Catching Up with 'Under the Dome' Season One, Telephone Style: Episodes 1-4
Last summer's silly sensation Under the Dome returns for a second season on Monday. We're catching up by playing a game of TV Telephone, watching one episode, explaining it to the group, then passing along to the next in line. It's sure to be fun/dome-y.
Last summer's silly sensation Under the Dome returns for a second season on Monday. The show, a Stephen King adaptation that is, upon closer inspection, about a town that finds itself placed under a mysterious dome, was at turns junk and addictive and infuriating, and somehow all of us here at The Wire missed out on it.
In the interests of catching up in time for the season two premiere, we've decided to employ a lighting-quick catchup method. Rather than marathonning all 13 episodes, the three of us are going to play a bit of TV Telephone. The game of Telephone, as is classically understood, involves whispering something to a friend, who then whispers it to the person on the other side of them, who then does the same, so on and so forth, until the story gets back to you with hilarious embellishments. (As with most concepts, this one was best illustrated by The Simpsons.)

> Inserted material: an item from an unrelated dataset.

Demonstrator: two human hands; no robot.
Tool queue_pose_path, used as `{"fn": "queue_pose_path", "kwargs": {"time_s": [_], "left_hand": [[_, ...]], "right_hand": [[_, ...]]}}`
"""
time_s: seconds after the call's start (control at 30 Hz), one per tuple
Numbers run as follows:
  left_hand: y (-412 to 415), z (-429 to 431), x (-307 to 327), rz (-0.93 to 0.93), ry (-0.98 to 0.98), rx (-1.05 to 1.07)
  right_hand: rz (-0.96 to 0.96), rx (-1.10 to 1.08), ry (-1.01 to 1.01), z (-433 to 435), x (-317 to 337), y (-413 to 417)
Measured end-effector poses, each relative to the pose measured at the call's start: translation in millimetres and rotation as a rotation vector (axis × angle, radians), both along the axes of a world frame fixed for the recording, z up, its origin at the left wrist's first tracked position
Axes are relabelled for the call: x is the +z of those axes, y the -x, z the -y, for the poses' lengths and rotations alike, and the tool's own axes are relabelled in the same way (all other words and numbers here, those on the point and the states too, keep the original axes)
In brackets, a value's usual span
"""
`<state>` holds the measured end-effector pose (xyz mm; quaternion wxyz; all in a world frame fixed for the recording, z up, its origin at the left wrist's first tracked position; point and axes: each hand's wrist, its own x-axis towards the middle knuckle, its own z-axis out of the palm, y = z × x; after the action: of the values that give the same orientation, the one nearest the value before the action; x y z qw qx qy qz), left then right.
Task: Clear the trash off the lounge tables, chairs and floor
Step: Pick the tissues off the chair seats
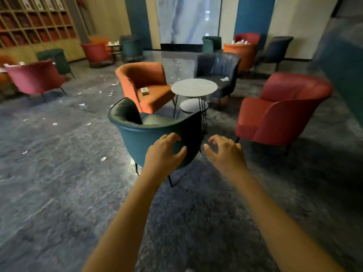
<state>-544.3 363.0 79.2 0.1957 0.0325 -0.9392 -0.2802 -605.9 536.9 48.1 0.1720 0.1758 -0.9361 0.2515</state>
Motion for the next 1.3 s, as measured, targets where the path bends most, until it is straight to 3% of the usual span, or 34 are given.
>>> {"fn": "queue_pose_path", "kwargs": {"time_s": [0.3, 0.63, 0.83, 1.3], "left_hand": [[247.7, -40.0, -31.4, 0.092, -0.137, -0.183], [521.0, -62.1, -23.2, 0.150, -0.054, -0.311], [702.9, -71.0, -55.1, 0.203, 0.023, -0.349], [1095.0, -63.3, -52.9, 0.238, -0.036, -0.296]], "right_hand": [[0.089, -0.132, -0.161, -72.5, -12.4, 222.4], [0.141, -0.257, -0.142, -106.7, -7.8, 458.0], [0.161, -0.281, -0.121, -118.0, -33.6, 636.2], [0.214, -0.299, -0.144, -122.4, -26.5, 1043.1]]}}
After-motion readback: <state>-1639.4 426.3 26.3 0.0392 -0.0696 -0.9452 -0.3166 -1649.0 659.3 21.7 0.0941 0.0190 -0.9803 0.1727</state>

So that's what we're doing with Under the Dome season one. One of us will watch the first episode and tell the other two about it; then we'll pass it off to the next person for the second episode; and so forth. We won't be watching the episodes we're not writing about, so we'll be dependent on each other's reports to fill in the blanks in between. Hopefully by the end, we'll have a better understanding of just what is happening under that dome, and we'll have had a little fun at the expense of Chetser's Mill, Maine in the process.
Next: Episodes 5-8
Episode 1, "Pilot"
Watched by: Joe Reid
Dear David and Ben:
To the best of my knowledge, here's how the acclaimed limited-but-not-too-limited Stephen King kicked things off: So there's this dome.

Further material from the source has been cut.